WHAT YOU SHOULD DO:
Repeat, word for word, all the data that follows, and exclude the pictures.
··· AVAILABLE DATA ···
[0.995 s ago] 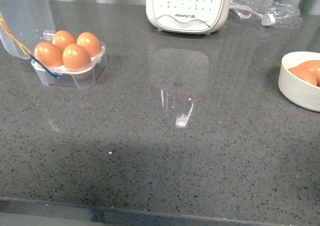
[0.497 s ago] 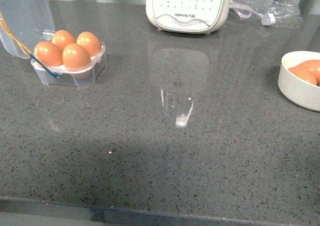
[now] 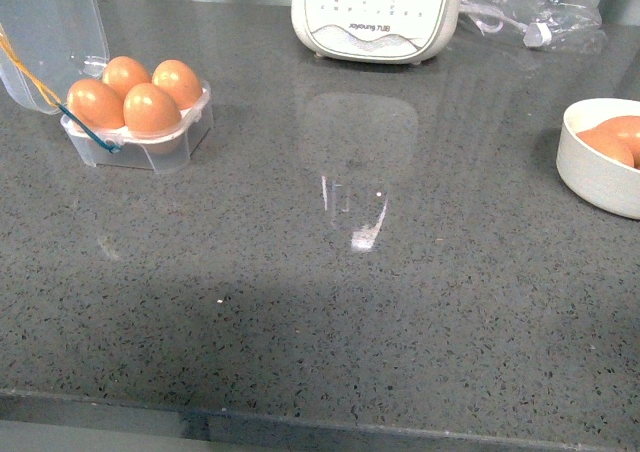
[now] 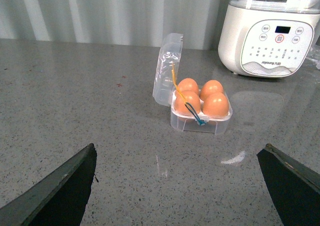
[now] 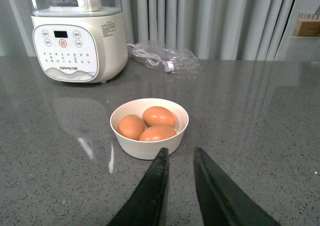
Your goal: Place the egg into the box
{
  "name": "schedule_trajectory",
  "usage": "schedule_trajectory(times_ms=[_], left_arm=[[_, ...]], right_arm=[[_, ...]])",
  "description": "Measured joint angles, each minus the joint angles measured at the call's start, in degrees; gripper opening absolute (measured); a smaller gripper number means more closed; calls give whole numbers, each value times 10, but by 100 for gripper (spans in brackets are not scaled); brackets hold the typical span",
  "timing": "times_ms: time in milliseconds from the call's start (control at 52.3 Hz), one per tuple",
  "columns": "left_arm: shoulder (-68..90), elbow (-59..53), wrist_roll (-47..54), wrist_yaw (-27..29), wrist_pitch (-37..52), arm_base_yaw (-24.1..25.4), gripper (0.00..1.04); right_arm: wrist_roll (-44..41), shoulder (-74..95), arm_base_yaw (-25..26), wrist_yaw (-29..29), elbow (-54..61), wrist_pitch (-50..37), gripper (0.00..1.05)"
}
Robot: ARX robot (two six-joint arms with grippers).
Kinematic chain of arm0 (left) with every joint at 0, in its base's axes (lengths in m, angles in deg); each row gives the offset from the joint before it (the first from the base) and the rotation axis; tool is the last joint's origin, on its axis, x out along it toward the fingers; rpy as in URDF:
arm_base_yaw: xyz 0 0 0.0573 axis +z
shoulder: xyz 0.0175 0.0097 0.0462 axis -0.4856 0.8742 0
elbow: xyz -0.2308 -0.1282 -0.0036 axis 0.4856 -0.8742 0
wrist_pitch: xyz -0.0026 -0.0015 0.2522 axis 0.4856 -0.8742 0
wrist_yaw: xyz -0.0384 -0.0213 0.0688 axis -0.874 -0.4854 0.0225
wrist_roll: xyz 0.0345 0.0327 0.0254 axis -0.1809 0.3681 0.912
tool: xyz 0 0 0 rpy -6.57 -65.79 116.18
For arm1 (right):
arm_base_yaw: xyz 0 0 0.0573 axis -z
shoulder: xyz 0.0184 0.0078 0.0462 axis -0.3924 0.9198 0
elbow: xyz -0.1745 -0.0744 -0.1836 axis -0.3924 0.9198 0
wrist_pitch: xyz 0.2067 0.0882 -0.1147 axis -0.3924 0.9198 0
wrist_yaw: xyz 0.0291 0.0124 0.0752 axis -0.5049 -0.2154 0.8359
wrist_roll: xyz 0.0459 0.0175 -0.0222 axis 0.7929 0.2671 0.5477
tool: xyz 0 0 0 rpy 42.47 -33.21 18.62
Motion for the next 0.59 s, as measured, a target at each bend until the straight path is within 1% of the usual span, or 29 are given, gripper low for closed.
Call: schedule_trajectory(times_ms=[57, 115, 172, 306, 325, 344, 363, 383, 402, 440, 497, 536, 593], left_arm=[[0, 0, 0, 0, 0, 0, 98], [0, 0, 0, 0, 0, 0, 98], [0, 0, 0, 0, 0, 0, 98], [4, 2, 0, 1, -5, 0, 98], [20, 12, -3, 5, -26, 0, 98], [41, 30, -4, 11, -84, 2, 98], [56, 40, -4, 11, -111, 2, 98], [89, 64, -4, 12, -162, 4, 98], [107, 75, -4, 12, -186, 5, 98], [169, 116, -3, 13, -269, 13, 98], [207, 142, 0, 13, -326, 24, 98], [218, 153, 1, 10, -351, 32, 98], [224, 176, 5, -9, -367, 53, 98]], right_arm=[[0, 0, 0, 0, 0, 0, 30], [0, 0, 0, 0, 0, 0, 37], [0, 0, 0, 0, 0, 0, 49], [0, 0, 0, 0, 0, 0, 69], [0, 0, 0, 0, 0, 0, 72], [0, 0, 0, 0, 0, 0, 74], [0, 0, 0, 0, 0, 0, 78], [0, 0, 0, 0, 0, 0, 79], [0, 0, 0, 0, 0, 0, 83], [0, 0, 0, 1, 0, 0, 88], [0, 0, 0, 0, 0, 0, 97], [1, 0, 0, 0, 0, 0, 99], [0, 0, 0, -1, 0, 0, 97]])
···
OUTPUT:
[0.995 s ago] 
[0.497 s ago] 
[now] 
[now] 
[now] 
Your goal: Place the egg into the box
{
  "name": "schedule_trajectory",
  "usage": "schedule_trajectory(times_ms=[_], left_arm=[[_, ...]], right_arm=[[_, ...]])",
  "description": "Measured joint angles, each minus the joint angles measured at the call's start, in degrees; gripper opening absolute (measured); a smaller gripper number means more closed; calls give whole numbers, each value times 10, but by 100 for gripper (spans in brackets are not scaled); brackets hold the typical span",
  "timing": "times_ms: time in milliseconds from the call's start (control at 52.3 Hz), one per tuple",
  "columns": "left_arm: shoulder (-68..90), elbow (-59..53), wrist_roll (-47..54), wrist_yaw (-27..29), wrist_pitch (-37..52), arm_base_yaw (-24.1..25.4), gripper (0.00..1.04); right_arm: wrist_roll (-44..41), shoulder (-74..95), arm_base_yaw (-25..26), wrist_yaw (-29..29), elbow (-54..61), wrist_pitch (-50..37), gripper (0.00..1.05)"
}
Robot: ARX robot (two six-joint arms with grippers).
Kinematic chain of arm0 (left) with every joint at 0, in its base's axes (lengths in m, angles in deg); each row gives the offset from the joint before it (the first from the base) and the rotation axis; tool is the last joint's origin, on its axis, x out along it toward the fingers; rpy as in URDF:
arm_base_yaw: xyz 0 0 0.0573 axis +z
shoulder: xyz 0.0175 0.0097 0.0462 axis -0.4856 0.8742 0
elbow: xyz -0.2308 -0.1282 -0.0036 axis 0.4856 -0.8742 0
wrist_pitch: xyz -0.0026 -0.0015 0.2522 axis 0.4856 -0.8742 0
wrist_yaw: xyz -0.0384 -0.0213 0.0688 axis -0.874 -0.4854 0.0225
wrist_roll: xyz 0.0345 0.0327 0.0254 axis -0.1809 0.3681 0.912
tool: xyz 0 0 0 rpy -6.57 -65.79 116.18
For arm1 (right):
arm_base_yaw: xyz 0 0 0.0573 axis -z
shoulder: xyz 0.0184 0.0078 0.0462 axis -0.3924 0.9198 0
elbow: xyz -0.1745 -0.0744 -0.1836 axis -0.3924 0.9198 0
wrist_pitch: xyz 0.2067 0.0882 -0.1147 axis -0.3924 0.9198 0
wrist_yaw: xyz 0.0291 0.0124 0.0752 axis -0.5049 -0.2154 0.8359
wrist_roll: xyz 0.0459 0.0175 -0.0222 axis 0.7929 0.2671 0.5477
tool: xyz 0 0 0 rpy 42.47 -33.21 18.62
Motion for the next 0.59 s, as measured, a target at each bend until the straight path is within 1% of the usual span, or 29 are given, gripper low for closed.
Call: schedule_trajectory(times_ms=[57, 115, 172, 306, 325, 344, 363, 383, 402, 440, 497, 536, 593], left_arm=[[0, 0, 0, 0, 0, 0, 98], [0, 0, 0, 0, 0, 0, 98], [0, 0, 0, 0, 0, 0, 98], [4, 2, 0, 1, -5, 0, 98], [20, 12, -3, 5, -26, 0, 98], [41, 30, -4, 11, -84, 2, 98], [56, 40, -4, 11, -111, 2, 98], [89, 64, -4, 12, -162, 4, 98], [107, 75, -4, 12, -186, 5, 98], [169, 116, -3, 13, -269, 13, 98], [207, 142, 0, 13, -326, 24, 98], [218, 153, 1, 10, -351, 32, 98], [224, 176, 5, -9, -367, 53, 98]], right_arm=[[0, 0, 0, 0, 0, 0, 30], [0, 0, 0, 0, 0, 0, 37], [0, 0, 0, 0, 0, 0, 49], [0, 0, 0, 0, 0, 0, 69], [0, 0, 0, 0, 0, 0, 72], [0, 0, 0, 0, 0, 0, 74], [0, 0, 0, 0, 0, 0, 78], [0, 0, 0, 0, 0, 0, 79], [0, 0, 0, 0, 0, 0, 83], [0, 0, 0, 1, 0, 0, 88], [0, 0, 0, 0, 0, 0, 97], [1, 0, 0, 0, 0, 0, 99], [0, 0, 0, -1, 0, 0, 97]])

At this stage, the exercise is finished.